Task item
Type the listing below out again exactly. No images.

***** Input data *****

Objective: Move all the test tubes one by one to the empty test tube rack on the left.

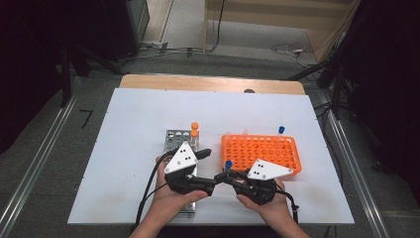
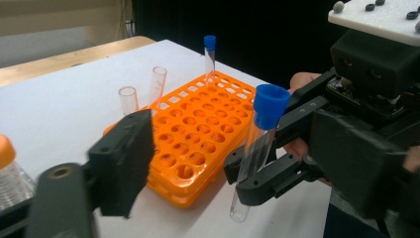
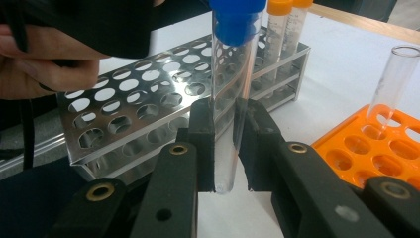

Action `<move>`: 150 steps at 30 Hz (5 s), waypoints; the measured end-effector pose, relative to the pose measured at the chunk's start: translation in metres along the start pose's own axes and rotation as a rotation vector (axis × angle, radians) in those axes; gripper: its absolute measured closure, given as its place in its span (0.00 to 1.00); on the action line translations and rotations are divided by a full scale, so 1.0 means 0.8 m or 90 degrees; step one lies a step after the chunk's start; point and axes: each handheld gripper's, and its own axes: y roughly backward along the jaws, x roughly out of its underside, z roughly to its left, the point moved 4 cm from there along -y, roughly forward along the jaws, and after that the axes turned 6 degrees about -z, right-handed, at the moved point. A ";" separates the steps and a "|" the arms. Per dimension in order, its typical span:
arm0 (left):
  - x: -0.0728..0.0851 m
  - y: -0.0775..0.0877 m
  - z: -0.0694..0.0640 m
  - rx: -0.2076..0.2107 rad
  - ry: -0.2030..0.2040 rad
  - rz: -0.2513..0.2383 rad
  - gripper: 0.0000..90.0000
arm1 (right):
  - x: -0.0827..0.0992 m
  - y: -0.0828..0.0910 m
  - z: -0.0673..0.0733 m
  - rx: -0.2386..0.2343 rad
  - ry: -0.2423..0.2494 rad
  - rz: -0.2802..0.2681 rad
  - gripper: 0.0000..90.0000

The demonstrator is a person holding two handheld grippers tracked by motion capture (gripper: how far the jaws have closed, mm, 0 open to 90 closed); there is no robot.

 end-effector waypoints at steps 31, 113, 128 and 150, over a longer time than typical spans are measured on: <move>-0.007 0.006 -0.007 0.025 -0.029 -0.003 0.85 | -0.003 0.001 0.005 -0.032 0.002 0.019 0.51; 0.009 0.003 0.108 -0.184 -0.062 0.055 0.85 | 0.049 0.106 -0.111 0.088 -0.085 0.014 0.00; 0.021 0.001 0.109 -0.129 0.011 0.061 0.72 | 0.048 0.105 -0.118 0.105 -0.085 0.010 0.00; 0.012 0.036 0.079 -0.095 0.055 -0.005 0.04 | 0.035 0.106 -0.146 0.152 -0.117 -0.012 0.04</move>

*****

Answer for the task
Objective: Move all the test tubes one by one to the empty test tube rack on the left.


Action `<move>`: 150 steps at 30 Hz (5 s), waypoints; the measured end-effector pose, relative to the pose measured at the chunk's start: translation in metres along the start pose's own axes and rotation as a rotation vector (axis × angle, radians) in those axes; gripper: its absolute measured closure, given as its place in its span (0.00 to 1.00); on the action line translations and rotations are divided by a full scale, so 1.0 means 0.8 m or 90 degrees; step one lies a step after the chunk's start; point and axes: each handheld gripper's, and its own axes: y roughly backward along the jaws, x roughly out of its underside, z roughly to its left, the point moved 4 cm from there along -y, roughly forward along the jaws, and after that the axes turned 6 degrees about -z, right-handed, at the moved point. A ";" separates the steps and a "|" the arms. Per dimension in order, its typical span:
arm0 (left):
  - x: -0.0728..0.0851 m
  - y: -0.0775..0.0877 m
  - z: -0.0694..0.0640 m
  - rx: -0.2076..0.2107 rad
  - ry: -0.2030..0.2040 rad
  - rz: -0.2513..0.2383 rad
  - gripper: 0.0000..90.0000
arm1 (right):
  - x: -0.0827..0.0992 m
  - y: -0.0828..0.0910 m
  - z: -0.0673..0.0733 m
  - rx: -0.2386..0.2343 rad
  - ry: -0.2423..0.2494 rad
  - rz: -0.2802..0.2681 rad
  - gripper: 0.0000..90.0000

The demonstrator is a person holding two handheld grippers tracked by motion capture (gripper: how far the jaws have closed, mm, 0 open to 90 closed); there is no robot.

 end-effector waypoints at steps 31, 113, 128 and 150, over a longer time than typical spans are measured on: <move>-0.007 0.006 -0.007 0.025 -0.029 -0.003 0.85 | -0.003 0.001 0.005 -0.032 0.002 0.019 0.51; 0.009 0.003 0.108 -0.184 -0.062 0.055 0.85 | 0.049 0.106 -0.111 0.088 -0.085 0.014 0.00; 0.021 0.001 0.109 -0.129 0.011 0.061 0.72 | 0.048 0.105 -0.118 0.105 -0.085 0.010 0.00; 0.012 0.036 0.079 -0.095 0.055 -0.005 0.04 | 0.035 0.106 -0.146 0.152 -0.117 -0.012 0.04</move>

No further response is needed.